I wanted to check if I can use XGBoost to predict AirBnb listing prices based on information that is typically found in the listing page. Price prediction and recommendations are a big part of the offering for a lot of travel related websites (hotels.com, booking.com, etc).

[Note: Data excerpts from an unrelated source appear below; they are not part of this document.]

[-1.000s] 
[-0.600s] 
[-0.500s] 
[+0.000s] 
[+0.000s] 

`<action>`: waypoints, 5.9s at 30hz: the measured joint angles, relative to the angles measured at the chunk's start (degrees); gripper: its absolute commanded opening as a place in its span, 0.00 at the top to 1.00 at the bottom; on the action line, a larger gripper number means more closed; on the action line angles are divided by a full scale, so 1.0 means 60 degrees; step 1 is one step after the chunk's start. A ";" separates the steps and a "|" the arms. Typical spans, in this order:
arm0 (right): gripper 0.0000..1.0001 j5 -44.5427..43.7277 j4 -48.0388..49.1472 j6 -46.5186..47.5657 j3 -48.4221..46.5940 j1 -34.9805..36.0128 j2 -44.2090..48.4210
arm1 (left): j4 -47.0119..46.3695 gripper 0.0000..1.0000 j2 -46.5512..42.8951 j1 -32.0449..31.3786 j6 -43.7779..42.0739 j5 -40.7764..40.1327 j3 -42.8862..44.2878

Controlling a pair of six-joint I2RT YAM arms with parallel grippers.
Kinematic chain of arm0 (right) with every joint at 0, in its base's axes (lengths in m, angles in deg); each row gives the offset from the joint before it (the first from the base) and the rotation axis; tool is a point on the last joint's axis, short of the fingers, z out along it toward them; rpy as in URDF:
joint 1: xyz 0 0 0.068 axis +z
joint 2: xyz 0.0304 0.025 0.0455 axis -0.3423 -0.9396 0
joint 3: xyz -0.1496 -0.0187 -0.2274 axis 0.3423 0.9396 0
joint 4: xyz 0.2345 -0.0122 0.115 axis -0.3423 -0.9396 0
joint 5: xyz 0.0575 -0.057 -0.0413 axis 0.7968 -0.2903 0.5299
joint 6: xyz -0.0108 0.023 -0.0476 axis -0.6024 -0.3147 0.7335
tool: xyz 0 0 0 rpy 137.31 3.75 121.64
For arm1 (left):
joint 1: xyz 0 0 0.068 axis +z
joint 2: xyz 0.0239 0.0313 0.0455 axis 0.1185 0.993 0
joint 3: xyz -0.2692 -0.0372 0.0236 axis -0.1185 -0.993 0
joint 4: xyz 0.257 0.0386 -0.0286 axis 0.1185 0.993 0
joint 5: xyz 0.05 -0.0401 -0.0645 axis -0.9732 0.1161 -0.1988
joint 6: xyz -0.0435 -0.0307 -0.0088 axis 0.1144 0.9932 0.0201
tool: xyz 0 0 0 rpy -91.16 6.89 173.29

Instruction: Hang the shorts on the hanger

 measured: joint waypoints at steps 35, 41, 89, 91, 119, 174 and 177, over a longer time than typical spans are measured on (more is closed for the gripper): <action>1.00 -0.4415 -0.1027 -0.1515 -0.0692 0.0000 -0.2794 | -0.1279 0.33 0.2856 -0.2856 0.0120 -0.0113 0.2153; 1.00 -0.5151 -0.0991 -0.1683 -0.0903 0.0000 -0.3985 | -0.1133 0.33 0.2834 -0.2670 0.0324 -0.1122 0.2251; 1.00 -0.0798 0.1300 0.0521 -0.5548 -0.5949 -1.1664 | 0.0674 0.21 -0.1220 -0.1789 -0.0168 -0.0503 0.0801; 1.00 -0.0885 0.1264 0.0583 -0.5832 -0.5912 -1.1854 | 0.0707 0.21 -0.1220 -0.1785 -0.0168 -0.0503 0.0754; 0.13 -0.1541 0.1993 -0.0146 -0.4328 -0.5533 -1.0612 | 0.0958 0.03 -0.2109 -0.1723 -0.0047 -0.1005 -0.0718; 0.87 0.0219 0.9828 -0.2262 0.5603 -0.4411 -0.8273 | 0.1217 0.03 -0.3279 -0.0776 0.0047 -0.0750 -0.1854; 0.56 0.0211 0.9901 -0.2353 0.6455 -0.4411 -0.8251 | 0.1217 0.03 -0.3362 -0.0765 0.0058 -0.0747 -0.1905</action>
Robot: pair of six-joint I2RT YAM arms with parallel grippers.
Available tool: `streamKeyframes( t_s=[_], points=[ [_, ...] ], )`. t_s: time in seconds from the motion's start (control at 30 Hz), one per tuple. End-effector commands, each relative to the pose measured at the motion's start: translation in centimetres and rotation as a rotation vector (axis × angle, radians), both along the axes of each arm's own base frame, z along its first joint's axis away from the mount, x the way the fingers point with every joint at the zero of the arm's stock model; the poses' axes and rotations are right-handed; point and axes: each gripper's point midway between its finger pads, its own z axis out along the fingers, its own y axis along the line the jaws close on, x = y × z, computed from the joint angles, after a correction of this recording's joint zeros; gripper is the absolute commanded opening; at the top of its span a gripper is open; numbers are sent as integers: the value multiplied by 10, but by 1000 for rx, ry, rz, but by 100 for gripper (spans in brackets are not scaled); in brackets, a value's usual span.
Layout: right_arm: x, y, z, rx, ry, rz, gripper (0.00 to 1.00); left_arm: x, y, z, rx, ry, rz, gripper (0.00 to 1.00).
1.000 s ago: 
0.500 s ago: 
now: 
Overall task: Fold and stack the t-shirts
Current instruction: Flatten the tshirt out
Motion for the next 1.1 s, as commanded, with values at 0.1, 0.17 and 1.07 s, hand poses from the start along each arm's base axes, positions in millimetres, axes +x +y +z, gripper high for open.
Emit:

The data is from Inside Airbnb. For this exercise, I picked up only listings from Toronto.
import pandas as pd
import numpy as np
import altair as alt
import seaborn as sns
from sklearn.model_selection import (
GridSearchCV,
RandomizedSearchCV,
ShuffleSplit,
cross_val_score,
cross_validate,
train_test_split,
)
from sklearn.linear_model import Lasso, Ridge, RidgeCV
from sklearn.svm import SVR
from sklearn.pipeline import Pipeline, make_pipeline
from sklearn.compose import ColumnTransformer, make_column_transformer
from sklearn.preprocessing import (
OneHotEncoder,
OrdinalEncoder,
PolynomialFeatures,
StandardScaler
)
# Feature selection
from sklearn.feature_selection import RFE, RFECV
from sklearn.impute import SimpleImputer
from sklearn.metrics import make_scorer, median_absolute_error
from mlxtend.feature_selection import SequentialFeatureSelector
from xgboost import XGBRegressor
listing_df = pd.read_csv('listings.csv')
listing_df.info()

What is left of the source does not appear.